Oct 19, 2012 / By Jeremy Schneider

Tags: , , , ,

Disclaimer: Much of what follows is pure speculation on my part. It could be completely wrong, and I’m putting it out there in the hopes that it’ll eventually be proven one way or the other.

The Summary

  • Underscore parameter _use_adaptive_log_file_sync
    • Default value changed in 11.2.0.3 from FALSE to TRUE
    • Dynamic parameter
  • Enables a new method of communication for LGWR to notify foreground processes of commit
    • Old method used semaphores, LGWR had to explicitly “post” every waiting process
    • New method has the FG processes sleep and “poll” to see if commit is complete
    • Advantage is to free LGWR from CPU work required to inform lots of processes about commits
  • LGWR dynamically switches between old and new method based on load and responsiveness
    • Method can switch frequently at runtime, max frequency is 3 switches per minute (configurable)
    • Switch is logged in LGWR tracefile, we have seen several switches per day
  • Few problems in general, possible issues seem to be in RAC and/or the switching process itself

The Story

We’re working with a customer who had a very successful Exadata go-live last weekend. They moved a large application mostly unchanged from 9i to Exadata – and we’ve generally had very positive feedback. (!!) It might be that just getting on modern hardware and software accounts for this, but it still gives everyone a good feeling.

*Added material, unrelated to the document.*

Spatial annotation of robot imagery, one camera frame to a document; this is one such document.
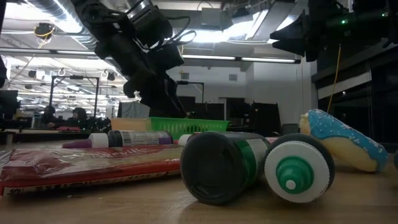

Nevertheless, there are always a few little adventures. One of these was a mysterious orange glob on the Cloud Control radar Monday at 1am. Orange is the “commit” class – so this was a little surprising! (And reminiscent of Karl Arao’s famous halloween monster!) A few drill-down clicks and we’re looking at “log file sync” events.  To make a long story short, it wasn’t any of the usual suspects, and the necessary diagnostics info wasn’t available after the fact to say what happened with certainty. We’ve done a fairly comprehensive incident report and it hasn’t recurred… So I’m happy for now.

Anyway, I haven’t gotten to the really fun part yet. The really fun part is the #everydaylearning as Yury would say. In the process of analyzing the orange glob, I ended up investigating whether it might be related to a new feature called Adaptive Log File Sync.  I’d never heard of this before so I had quite a bit of fun learning, and it seemed worthwhile to share a few things I found.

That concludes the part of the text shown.